### Given entries:
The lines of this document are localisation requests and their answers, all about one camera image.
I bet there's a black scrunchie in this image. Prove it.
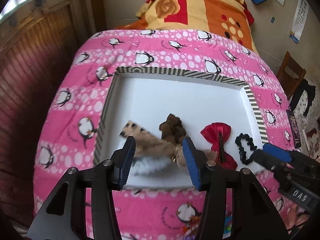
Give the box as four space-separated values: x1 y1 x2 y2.
235 133 257 165

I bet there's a leopard print bow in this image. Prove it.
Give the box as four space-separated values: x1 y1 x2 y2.
119 120 218 168

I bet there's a red satin bow clip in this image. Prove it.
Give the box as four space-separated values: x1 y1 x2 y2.
200 122 238 170

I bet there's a white fluffy scrunchie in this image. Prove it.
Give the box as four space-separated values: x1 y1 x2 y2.
129 156 176 177

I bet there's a brown scrunchie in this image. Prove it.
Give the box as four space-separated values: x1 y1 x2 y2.
159 114 187 145

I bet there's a person's hand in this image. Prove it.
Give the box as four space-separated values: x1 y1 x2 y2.
284 203 310 231

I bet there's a black smartphone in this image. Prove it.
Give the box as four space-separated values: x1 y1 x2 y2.
286 109 302 148

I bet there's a pink penguin blanket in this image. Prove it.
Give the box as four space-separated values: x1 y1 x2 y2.
34 30 293 239

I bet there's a striped white shallow box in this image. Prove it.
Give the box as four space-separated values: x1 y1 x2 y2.
93 65 269 190

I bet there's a black garment on chair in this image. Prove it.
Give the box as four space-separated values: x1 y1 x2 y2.
290 79 316 117

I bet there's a wooden chair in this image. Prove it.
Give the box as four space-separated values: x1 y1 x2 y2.
276 51 306 99

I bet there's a brown wooden headboard panel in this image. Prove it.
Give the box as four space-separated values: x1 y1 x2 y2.
1 0 89 228

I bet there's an orange red floral quilt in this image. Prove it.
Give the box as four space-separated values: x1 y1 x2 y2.
121 0 257 52

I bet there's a wall poster chart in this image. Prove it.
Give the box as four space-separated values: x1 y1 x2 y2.
290 0 309 43

### What is being asked:
Take the line that holds "I bet there's a wooden" as the first line and the last line of the data as the final one. Retype everything between, both included, exactly.

### Solution to this problem:
I bet there's a wooden chair in this image. Prove it.
Give the box as four space-separated values: x1 y1 x2 y2.
276 51 306 99

I bet there's a brown wooden headboard panel in this image. Prove it.
Give the box as four space-separated values: x1 y1 x2 y2.
1 0 89 228

I bet there's an orange red floral quilt in this image. Prove it.
Give the box as four space-separated values: x1 y1 x2 y2.
121 0 257 52

I bet there's a wall poster chart in this image. Prove it.
Give the box as four space-separated values: x1 y1 x2 y2.
290 0 309 43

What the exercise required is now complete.